— WHAT THE TASK REQUIRES —
Transcribe the records word for word, beginning with the first line and ending with the line that contains "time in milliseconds"; include nothing else.

Records from a data source
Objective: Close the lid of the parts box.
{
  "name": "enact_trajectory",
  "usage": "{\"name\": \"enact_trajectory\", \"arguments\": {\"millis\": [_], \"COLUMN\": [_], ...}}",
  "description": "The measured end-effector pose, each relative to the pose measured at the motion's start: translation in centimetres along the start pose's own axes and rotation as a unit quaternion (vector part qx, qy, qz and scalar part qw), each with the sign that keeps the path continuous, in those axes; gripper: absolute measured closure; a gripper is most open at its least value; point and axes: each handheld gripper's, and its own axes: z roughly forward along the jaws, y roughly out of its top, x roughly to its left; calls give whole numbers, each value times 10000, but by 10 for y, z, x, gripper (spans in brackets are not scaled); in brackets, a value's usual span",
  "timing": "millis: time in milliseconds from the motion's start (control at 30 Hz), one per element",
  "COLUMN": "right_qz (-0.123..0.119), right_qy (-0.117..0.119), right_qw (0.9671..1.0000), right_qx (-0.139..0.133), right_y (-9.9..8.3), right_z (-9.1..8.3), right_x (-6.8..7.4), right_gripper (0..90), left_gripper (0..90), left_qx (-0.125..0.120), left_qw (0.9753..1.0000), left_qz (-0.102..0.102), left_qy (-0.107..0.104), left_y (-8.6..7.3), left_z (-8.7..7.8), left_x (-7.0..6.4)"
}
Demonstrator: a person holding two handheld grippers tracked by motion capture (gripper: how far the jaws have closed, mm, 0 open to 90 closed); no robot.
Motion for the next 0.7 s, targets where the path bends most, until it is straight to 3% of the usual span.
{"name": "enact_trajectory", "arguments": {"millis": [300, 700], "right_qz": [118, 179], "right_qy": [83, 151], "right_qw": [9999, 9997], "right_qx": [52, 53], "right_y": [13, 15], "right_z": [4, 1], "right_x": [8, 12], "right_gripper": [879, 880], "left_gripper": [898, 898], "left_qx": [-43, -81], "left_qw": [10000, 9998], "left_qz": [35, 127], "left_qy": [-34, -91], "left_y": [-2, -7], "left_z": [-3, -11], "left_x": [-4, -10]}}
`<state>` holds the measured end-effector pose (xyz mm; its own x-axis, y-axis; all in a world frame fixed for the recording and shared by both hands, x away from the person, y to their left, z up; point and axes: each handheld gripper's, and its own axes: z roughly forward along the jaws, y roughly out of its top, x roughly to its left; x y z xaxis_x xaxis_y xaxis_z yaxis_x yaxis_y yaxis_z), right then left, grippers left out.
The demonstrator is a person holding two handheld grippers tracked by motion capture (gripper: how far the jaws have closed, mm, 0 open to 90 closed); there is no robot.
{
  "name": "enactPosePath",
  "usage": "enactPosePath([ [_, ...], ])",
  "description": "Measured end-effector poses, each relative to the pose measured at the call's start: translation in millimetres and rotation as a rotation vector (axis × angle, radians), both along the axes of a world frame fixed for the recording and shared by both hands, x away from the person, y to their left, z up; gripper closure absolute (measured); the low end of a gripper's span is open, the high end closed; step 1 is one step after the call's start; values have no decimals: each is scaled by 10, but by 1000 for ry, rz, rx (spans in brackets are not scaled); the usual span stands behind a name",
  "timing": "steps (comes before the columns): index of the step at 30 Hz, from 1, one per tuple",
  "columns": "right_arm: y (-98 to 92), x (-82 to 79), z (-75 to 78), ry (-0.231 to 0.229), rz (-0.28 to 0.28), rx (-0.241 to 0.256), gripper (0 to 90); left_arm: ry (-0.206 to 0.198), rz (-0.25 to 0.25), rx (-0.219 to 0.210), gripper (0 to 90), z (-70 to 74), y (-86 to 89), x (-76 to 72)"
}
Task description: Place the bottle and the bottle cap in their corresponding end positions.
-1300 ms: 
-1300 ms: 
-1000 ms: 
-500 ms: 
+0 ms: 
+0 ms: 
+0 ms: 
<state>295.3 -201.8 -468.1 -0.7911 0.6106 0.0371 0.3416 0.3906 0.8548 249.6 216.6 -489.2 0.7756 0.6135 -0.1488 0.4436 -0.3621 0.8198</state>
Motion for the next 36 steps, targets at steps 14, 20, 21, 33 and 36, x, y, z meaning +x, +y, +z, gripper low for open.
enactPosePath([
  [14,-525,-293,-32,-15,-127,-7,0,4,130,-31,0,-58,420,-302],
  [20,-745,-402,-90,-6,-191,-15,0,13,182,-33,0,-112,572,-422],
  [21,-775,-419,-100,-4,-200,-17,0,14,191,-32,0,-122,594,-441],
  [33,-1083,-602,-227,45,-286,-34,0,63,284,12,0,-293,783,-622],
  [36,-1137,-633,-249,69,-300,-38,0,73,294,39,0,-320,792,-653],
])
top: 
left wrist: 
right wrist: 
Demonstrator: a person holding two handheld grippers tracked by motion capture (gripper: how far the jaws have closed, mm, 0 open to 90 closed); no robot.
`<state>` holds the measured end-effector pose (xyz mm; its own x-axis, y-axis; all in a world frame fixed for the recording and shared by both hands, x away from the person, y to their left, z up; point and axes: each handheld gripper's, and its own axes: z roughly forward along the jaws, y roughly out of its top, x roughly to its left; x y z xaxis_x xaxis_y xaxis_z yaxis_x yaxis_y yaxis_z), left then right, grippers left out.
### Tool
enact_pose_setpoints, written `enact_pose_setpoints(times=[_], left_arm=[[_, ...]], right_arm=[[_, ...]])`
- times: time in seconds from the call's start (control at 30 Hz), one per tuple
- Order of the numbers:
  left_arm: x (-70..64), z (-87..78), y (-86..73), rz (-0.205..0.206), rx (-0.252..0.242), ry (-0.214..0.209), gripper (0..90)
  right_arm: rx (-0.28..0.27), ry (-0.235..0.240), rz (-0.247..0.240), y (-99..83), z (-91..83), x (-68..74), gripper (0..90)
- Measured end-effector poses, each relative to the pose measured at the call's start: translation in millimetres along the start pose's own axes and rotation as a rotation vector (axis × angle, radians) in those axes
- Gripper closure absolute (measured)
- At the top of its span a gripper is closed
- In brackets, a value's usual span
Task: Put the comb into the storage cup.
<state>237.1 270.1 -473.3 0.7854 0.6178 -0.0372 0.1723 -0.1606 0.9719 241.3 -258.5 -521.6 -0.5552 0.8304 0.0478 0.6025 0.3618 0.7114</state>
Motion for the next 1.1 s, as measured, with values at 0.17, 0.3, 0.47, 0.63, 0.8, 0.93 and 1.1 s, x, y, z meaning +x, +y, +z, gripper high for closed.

— RESULT FOR THIS TASK —
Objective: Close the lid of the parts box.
{
  "name": "enact_trajectory",
  "usage": "{\"name\": \"enact_trajectory\", \"arguments\": {\"millis\": [_], \"COLUMN\": [_], ...}}",
  "description": "The measured end-effector pose, each relative to the pose measured at the motion's start: translation in centimetres along the start pose's own axes and rotation as a unit quaternion (vector part qx, qy, qz and scalar part qw), each with the sign that keeps the path continuous, in those axes; gripper: absolute measured closure; a gripper is most open at its least value; point and axes: each handheld gripper's, and its own axes: z roughly forward along the jaws, y roughly out of its top, x roughly to its left; calls give whole numbers, each value times 10000, but by 10 for y, z, x, gripper (spans in brackets are not scaled); in brackets, a value's usual span",
  "timing": "millis: time in milliseconds from the motion's start (control at 30 Hz), one per element",

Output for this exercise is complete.